Ma tête, c'est moi !

Hervé Lénervé

Je n'aime pas parler de moi.

Je remets de temps en temps la photo de ma tête, qui date déjà, maintenant. Car je suis nul en informatique. Pour importer mes tableaux sur mon ordi, je passe par un site de rencontres et j'ai horreur des rencontres non impromptues. Je n'ai pas envie de rencontrer qui que ce soit ou soit que ce qui. Rien à faire, ils veulent toujours me refiler une rencontre au passage.

Bon, une fois, j'ai cédé. Je suis allé à une rencontre du troisième type, mais avec une femme.

Une femme de rencontres arrangées. Une pro dans sa toile d'araignée. Elle savait tout sur le jargon des sites de rencontres. Moi, je ne souriais pas, parce que j'ai les dents noires. Les noirs ont des dents très blanches, moi, je suis blanc et j'ai les dents très noires. Logique ! Par contre, le noir ne sied pas à tout le monde, si on n'a pas le rouge de mes yeux. Bref, on n'est pas là pour parler de moi.

Donc, pendant qu'elle me lapide de questions, moi, je reste stoïque, la bouche fermée.

J'ai tout essayé pour mes dents, la toile émeri, la lime, la râpe, l'acide. Rien n'y fait. Il n'y a que la peinture, mais c'est de l'entretien et ça pourrit le goût.

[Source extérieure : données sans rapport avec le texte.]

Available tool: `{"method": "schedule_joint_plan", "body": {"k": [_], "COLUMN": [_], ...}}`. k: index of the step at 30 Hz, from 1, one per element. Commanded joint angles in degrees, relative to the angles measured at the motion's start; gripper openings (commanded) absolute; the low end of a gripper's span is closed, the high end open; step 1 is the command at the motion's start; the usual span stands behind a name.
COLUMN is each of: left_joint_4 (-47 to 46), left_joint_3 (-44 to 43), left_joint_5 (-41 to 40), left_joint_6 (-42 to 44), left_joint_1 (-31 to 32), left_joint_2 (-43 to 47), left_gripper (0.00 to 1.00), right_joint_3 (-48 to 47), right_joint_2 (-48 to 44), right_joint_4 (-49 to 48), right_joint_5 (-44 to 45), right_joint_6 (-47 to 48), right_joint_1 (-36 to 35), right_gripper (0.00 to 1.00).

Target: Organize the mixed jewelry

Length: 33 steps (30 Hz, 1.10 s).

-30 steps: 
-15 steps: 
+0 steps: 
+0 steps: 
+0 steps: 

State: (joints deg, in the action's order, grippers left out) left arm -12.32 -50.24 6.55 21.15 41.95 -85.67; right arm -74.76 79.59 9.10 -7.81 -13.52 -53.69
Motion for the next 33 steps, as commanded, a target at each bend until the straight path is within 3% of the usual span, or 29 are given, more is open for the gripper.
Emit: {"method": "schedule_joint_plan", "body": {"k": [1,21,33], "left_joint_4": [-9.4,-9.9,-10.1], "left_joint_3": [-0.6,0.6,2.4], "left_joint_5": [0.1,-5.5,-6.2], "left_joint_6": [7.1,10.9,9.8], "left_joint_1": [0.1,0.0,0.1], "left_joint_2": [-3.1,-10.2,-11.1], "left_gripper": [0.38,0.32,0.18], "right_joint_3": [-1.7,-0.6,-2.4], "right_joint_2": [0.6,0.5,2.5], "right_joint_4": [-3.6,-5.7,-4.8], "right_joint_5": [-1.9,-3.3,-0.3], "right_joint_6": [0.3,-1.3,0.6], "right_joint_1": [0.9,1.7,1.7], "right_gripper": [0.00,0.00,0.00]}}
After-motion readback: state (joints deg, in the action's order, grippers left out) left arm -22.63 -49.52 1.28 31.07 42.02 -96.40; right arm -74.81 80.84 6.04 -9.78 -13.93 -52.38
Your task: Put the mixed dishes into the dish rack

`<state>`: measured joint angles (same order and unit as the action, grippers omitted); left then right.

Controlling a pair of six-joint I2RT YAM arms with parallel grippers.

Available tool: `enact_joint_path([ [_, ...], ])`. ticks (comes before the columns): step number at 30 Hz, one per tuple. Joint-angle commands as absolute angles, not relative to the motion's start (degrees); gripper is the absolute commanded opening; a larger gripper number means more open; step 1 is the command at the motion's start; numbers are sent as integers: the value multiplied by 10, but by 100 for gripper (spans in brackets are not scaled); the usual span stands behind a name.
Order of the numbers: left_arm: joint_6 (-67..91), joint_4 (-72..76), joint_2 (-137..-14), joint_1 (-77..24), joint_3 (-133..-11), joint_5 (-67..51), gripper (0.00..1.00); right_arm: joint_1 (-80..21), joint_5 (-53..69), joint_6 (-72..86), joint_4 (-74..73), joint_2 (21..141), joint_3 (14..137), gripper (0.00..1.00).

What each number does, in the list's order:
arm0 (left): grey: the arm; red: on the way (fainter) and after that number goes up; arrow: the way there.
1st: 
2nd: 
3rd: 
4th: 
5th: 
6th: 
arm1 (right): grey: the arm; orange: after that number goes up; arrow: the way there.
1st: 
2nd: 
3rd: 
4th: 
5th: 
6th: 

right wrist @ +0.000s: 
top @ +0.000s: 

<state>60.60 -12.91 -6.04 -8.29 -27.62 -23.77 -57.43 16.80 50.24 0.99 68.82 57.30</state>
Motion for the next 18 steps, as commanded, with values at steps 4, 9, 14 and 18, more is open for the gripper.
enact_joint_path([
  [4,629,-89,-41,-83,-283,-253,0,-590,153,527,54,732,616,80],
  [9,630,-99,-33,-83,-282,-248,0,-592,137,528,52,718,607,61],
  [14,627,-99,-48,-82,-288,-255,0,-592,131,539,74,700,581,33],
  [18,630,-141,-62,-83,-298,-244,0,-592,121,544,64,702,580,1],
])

Bref, on n'est pas là pour parler de moi. Donc, devant mon mutisme, elle dut penser que j'étais sourd et elle s'est mise à gueuler comme une poissonnière dans le café de l'hôtel chic, où nous étions. Evidemment, tout le monde nous regarda d'un œil réprobateur. Evidemment, ils pensèrent que j'agressais cette pauvre femme sans défense. Evidemment, ils avaient vu mes dents noires et m'avaient assimilé à un méchant.

Il y aurait bien eu la dynamite pour mes dents ? Mais il paraît que ça pourrit l'haleine.

De toute façon, on n'est pas là, pour parler de moi.